TASK DETAILS | Check the records below line by line, and report how many lines include the string "knob". No other words are needed.

SOURCE INFORMATION |

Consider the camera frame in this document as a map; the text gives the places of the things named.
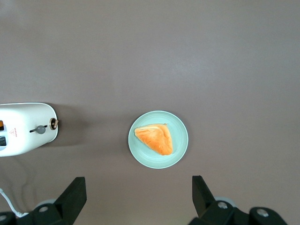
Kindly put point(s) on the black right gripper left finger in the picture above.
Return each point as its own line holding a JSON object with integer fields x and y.
{"x": 68, "y": 204}

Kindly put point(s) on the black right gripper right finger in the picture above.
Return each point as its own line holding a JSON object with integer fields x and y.
{"x": 206, "y": 206}

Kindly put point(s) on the grey toaster lever knob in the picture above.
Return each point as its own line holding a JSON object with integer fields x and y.
{"x": 41, "y": 129}

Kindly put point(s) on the bronze toaster dial knob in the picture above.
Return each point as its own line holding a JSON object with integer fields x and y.
{"x": 53, "y": 123}

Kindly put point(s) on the white two-slot toaster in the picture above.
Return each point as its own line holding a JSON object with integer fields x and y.
{"x": 21, "y": 117}

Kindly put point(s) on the pale green round plate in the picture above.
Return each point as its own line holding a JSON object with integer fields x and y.
{"x": 140, "y": 154}

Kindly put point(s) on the triangular golden bread piece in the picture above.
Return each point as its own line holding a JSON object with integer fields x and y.
{"x": 154, "y": 139}

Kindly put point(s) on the toast slice with orange crust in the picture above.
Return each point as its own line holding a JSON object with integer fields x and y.
{"x": 1, "y": 125}

TASK ANSWER | 2